**Exercise goal**
Search the data below, and report every line in which "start" occurs.

**Source data**
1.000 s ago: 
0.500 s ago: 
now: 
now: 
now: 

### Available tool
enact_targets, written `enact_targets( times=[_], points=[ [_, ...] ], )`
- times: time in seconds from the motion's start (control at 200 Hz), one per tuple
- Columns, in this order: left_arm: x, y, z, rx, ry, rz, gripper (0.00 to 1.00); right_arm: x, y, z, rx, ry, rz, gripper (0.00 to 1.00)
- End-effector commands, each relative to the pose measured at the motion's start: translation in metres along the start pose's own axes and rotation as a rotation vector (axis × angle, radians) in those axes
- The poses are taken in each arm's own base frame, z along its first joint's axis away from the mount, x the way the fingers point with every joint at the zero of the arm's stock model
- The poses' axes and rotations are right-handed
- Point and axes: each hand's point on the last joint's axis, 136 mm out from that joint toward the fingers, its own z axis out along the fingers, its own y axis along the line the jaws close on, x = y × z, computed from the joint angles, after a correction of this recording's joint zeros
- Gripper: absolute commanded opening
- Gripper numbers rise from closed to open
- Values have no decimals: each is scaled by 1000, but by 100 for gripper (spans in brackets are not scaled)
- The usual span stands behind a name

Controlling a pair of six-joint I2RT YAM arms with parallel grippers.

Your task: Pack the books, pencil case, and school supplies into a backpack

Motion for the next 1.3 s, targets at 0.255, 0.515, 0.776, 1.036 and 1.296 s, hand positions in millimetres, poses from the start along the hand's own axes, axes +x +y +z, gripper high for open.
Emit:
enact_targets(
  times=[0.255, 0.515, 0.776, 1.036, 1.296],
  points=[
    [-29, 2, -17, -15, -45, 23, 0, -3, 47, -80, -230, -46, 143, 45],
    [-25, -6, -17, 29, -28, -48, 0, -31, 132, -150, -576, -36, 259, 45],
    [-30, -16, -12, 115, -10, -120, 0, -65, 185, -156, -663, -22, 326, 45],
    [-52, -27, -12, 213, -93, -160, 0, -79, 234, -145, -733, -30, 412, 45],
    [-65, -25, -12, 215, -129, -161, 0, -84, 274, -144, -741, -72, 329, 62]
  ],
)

**Finished task**
- times: time in seconds from the motion's start (control at 200 Hz), one per tuple
- End-effector commands, each relative to the pose measured at the motion's start: translation in metres along the start pose's own axes and rotation as a rotation vector (axis × angle, radians) in those axes
Motion for the next 1.3 s, targets at 0.255, 0.515, 0.776, 1.036 and 1.296 s, hand positions in millimetres, poses from the start along the hand's own axes, axes +x +y +z, gripper high for open.

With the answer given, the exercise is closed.